Each line of the records that holds the word "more" should be copied out.

--- Exercise inputs ---

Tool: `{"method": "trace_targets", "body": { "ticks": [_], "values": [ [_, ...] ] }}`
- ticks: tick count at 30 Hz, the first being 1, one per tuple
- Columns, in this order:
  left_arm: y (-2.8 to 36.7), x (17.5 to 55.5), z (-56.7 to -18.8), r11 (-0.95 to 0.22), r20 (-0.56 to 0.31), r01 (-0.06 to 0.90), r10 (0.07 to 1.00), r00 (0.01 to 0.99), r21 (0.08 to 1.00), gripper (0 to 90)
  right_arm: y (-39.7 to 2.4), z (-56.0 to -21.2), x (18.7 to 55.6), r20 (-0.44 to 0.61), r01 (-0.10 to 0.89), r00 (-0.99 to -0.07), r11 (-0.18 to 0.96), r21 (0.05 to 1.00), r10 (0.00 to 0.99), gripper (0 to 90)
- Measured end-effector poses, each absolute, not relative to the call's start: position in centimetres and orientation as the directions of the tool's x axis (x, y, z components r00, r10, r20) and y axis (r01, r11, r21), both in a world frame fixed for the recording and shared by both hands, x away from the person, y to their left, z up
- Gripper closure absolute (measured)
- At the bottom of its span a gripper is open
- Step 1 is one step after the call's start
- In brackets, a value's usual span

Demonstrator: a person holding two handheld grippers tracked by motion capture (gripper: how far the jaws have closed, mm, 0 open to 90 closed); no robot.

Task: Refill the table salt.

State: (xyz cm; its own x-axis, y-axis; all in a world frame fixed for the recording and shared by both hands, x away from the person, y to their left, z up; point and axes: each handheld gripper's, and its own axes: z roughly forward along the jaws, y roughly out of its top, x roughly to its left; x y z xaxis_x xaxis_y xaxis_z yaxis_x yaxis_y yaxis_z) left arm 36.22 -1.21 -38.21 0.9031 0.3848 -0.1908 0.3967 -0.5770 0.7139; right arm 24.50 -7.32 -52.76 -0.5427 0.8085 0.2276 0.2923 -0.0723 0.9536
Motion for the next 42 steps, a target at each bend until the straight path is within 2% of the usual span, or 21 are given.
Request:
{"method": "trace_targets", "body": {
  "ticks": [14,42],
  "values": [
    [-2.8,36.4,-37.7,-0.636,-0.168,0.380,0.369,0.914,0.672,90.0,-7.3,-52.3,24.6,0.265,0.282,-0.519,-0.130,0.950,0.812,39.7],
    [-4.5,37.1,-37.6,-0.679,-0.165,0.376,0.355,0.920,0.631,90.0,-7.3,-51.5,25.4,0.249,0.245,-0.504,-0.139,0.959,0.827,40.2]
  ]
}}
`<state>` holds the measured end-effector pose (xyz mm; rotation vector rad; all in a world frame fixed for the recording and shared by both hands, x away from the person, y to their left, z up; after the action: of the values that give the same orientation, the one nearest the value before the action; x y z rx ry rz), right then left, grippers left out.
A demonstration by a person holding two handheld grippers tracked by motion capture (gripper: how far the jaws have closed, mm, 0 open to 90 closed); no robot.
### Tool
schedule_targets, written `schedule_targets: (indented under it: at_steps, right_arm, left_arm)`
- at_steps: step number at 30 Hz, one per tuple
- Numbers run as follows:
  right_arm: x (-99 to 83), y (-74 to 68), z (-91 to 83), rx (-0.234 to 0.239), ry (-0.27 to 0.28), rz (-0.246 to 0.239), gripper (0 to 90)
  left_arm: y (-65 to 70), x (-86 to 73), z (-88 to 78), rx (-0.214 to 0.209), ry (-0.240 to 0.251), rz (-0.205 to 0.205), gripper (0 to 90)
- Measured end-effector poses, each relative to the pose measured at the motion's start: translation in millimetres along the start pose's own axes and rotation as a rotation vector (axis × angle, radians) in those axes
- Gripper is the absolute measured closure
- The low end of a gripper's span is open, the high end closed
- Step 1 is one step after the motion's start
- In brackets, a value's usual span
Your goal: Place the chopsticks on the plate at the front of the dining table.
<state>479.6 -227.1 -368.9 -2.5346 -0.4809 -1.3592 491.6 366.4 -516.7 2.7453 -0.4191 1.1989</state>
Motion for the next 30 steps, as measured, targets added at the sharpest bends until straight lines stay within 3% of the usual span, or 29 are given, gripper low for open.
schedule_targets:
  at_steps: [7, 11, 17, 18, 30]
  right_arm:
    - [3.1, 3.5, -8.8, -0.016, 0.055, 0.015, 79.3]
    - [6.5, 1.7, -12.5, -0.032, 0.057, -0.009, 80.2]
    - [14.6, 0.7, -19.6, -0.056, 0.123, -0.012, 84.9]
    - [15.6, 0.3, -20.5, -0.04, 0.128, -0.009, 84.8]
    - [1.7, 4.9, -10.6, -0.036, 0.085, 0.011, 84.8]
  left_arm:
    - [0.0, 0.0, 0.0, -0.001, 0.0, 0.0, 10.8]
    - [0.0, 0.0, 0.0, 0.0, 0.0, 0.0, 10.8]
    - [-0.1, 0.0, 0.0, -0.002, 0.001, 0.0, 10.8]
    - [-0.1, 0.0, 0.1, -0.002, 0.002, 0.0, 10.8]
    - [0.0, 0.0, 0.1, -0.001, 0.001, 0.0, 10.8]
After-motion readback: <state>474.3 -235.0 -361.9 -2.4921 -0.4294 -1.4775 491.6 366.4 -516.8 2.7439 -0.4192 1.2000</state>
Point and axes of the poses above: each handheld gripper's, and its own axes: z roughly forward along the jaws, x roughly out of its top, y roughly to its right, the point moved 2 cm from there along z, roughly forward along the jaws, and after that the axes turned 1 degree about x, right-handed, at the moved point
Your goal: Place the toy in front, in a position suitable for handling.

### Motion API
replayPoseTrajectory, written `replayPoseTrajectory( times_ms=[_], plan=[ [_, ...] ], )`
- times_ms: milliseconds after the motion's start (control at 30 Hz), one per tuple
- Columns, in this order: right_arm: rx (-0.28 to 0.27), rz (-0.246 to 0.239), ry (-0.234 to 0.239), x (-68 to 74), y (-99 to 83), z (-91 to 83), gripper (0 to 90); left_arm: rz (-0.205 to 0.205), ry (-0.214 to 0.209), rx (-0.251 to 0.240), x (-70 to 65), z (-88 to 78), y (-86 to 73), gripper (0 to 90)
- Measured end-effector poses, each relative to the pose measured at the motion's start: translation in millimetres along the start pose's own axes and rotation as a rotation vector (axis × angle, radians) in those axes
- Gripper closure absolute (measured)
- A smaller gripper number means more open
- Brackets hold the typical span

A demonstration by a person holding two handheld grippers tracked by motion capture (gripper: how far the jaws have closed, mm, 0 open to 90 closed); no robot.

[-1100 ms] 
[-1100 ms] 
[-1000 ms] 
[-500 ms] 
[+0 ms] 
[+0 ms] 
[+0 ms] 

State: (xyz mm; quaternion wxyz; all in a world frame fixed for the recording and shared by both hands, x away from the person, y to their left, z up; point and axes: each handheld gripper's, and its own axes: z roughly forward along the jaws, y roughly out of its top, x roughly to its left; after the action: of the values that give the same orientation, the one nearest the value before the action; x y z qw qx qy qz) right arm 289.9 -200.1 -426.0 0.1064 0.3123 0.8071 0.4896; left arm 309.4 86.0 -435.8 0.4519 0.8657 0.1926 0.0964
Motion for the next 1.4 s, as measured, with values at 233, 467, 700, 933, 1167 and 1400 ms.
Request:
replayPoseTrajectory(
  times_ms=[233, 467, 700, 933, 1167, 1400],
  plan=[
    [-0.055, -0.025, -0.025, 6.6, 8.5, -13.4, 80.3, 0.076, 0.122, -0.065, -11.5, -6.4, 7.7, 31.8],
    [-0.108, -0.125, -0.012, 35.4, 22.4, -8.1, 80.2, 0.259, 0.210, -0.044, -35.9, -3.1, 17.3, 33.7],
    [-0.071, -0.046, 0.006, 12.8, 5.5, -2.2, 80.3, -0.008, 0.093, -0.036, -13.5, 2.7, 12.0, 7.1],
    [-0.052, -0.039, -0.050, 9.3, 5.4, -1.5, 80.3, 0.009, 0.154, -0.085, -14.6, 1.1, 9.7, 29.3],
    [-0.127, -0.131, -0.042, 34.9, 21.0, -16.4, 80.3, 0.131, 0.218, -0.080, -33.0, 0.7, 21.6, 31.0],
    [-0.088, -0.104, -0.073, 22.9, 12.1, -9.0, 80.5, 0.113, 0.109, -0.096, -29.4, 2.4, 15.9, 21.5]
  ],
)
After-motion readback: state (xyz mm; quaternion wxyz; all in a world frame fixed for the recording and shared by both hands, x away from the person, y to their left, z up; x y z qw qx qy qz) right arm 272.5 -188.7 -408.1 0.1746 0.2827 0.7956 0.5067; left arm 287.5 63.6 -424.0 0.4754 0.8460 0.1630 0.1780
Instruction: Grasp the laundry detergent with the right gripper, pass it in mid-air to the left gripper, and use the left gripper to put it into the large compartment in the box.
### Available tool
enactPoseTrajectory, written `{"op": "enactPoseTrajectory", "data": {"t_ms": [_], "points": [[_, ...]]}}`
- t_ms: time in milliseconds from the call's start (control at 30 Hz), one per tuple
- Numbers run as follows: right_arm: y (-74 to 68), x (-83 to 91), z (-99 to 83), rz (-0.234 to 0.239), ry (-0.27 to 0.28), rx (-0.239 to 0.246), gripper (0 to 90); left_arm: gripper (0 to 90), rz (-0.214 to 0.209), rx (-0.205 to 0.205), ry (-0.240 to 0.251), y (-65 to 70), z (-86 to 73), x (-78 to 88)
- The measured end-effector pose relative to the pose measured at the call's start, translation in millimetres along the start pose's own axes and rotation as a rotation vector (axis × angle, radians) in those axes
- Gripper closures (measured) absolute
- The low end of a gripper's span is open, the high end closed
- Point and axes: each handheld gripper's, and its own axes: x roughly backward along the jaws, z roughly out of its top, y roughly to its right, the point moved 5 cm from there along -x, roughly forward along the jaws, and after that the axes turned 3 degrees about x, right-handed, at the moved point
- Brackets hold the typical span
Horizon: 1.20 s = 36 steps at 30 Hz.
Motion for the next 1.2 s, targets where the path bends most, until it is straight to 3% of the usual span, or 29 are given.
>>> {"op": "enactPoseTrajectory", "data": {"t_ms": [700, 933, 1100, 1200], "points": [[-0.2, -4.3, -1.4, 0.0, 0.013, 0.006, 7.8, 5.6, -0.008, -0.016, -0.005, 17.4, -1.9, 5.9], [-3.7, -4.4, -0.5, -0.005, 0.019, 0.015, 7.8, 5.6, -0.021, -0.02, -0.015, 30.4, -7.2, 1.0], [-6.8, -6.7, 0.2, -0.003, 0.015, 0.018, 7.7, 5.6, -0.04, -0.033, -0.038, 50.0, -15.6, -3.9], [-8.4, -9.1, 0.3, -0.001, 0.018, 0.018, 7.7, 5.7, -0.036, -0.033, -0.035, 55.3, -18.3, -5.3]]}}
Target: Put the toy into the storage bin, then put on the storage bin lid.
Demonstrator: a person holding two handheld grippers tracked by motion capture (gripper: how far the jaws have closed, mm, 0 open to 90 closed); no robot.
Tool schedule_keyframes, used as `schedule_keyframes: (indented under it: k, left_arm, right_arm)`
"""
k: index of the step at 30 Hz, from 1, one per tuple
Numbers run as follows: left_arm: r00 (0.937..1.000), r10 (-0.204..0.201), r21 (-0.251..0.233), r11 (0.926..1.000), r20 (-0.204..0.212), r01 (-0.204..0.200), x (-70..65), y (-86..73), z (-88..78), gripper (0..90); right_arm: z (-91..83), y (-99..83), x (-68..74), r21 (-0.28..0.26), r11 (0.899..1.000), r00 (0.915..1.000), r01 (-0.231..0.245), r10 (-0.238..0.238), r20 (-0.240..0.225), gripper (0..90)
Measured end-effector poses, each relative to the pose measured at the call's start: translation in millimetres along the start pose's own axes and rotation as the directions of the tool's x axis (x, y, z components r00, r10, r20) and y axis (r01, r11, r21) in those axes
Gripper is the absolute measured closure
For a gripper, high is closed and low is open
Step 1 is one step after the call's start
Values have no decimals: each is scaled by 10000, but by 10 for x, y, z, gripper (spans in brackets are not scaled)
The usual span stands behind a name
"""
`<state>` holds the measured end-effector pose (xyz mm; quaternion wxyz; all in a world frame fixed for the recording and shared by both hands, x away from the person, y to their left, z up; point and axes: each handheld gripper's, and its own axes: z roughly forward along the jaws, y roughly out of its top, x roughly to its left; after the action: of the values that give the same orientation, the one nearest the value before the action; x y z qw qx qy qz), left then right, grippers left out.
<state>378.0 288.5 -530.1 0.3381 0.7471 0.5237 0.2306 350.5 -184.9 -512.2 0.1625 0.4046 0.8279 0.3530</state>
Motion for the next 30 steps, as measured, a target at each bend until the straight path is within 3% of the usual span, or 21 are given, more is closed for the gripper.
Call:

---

### Written response
- A smaller gripper number means more open
Motion for the next 30 steps, as measured, a target at each bend until the straight path is within 3% of the usual span, or 21 are given, more is closed for the gripper.

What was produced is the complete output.